Please write the data out once more, exactly as it is given.

━━━━

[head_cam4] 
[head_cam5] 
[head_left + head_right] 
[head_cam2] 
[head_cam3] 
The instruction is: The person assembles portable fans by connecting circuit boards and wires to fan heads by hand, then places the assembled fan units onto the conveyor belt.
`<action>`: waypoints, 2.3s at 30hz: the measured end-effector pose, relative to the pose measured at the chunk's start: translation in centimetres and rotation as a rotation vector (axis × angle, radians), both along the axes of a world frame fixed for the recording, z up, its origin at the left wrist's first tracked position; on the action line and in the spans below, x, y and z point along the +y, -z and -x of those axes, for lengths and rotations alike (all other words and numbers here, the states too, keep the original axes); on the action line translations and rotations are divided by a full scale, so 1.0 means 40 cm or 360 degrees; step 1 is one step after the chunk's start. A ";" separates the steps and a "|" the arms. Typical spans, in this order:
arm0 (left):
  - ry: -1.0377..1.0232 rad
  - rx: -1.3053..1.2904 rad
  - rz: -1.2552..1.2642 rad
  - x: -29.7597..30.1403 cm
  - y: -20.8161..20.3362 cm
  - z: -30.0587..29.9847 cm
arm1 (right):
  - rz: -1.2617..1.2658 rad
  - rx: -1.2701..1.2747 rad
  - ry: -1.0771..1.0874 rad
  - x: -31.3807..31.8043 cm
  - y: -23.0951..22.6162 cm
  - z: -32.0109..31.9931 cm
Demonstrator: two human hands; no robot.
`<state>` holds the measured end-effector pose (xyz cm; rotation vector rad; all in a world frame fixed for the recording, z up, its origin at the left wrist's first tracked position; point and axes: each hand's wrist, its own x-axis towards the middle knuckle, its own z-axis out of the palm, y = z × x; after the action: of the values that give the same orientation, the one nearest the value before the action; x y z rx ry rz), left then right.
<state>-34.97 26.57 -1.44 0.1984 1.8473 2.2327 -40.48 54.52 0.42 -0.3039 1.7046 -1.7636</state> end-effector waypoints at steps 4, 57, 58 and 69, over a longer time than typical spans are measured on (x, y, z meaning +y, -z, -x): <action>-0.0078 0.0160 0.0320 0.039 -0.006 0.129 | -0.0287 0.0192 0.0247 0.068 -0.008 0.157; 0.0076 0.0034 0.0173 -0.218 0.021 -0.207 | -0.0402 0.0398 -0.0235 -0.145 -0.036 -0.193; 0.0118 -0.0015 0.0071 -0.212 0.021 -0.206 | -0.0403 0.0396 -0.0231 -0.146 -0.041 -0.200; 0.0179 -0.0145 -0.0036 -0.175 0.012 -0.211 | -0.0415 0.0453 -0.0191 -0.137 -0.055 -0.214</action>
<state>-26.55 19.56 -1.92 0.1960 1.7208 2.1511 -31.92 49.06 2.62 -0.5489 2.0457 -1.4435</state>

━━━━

— Response —
[head_cam4] 
[head_cam5] 
[head_left + head_right] 
[head_cam2] 
[head_cam3] 
The instruction is: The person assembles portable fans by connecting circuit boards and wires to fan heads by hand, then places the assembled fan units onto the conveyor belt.
`<action>`: waypoints, 2.3s at 30hz: the measured end-effector pose, relative to the pose measured at the chunk's start: translation in centimetres and rotation as a rotation vector (axis × angle, radians), both along the axes of a world frame fixed for the recording, z up, its origin at the left wrist's first tracked position; on the action line and in the spans below, x, y and z point along the +y, -z and -x of those axes, for lengths and rotations alike (all other words and numbers here, the states too, keep the original axes); on the action line translations and rotations are divided by a full scale, so 1.0 means 40 cm or 360 degrees; step 1 is one step after the chunk's start. A ";" separates the steps and a "|" the arms. Typical spans, in this order:
arm0 (left):
  - ry: -1.0377..1.0232 rad
  - rx: -1.3053..1.2904 rad
  - rz: -1.2552..1.2642 rad
  - x: -29.7597..30.1403 cm
  - y: -20.8161..20.3362 cm
  - z: -30.0587..29.9847 cm
arm1 (right):
  - rz: -1.2617..1.2658 rad
  - rx: -1.2701..1.2747 rad
  - ry: -1.0771..1.0874 rad
  - x: -31.3807..31.8043 cm
  - y: -23.0951..22.6162 cm
  - z: -32.0109..31.9931 cm
Demonstrator: two human hands; no robot.
`<state>` holds the measured end-effector pose (xyz cm; rotation vector rad; all in a world frame fixed for the recording, z up, its origin at the left wrist's first tracked position; point and axes: each hand's wrist, its own x-axis towards the middle knuckle, its own z-axis out of the palm, y = z × x; after the action: of the values that give the same orientation, the one nearest the value before the action; x y z rx ry rz), left then right.
<state>-34.97 26.57 -1.44 0.1984 1.8473 2.2327 -40.48 54.52 0.42 -0.3039 1.7046 -1.7636</state> end-effector waypoints at steps 4, 57, 58 and 69, over a longer time than typical spans are measured on (x, y, z meaning +y, -z, -x): <action>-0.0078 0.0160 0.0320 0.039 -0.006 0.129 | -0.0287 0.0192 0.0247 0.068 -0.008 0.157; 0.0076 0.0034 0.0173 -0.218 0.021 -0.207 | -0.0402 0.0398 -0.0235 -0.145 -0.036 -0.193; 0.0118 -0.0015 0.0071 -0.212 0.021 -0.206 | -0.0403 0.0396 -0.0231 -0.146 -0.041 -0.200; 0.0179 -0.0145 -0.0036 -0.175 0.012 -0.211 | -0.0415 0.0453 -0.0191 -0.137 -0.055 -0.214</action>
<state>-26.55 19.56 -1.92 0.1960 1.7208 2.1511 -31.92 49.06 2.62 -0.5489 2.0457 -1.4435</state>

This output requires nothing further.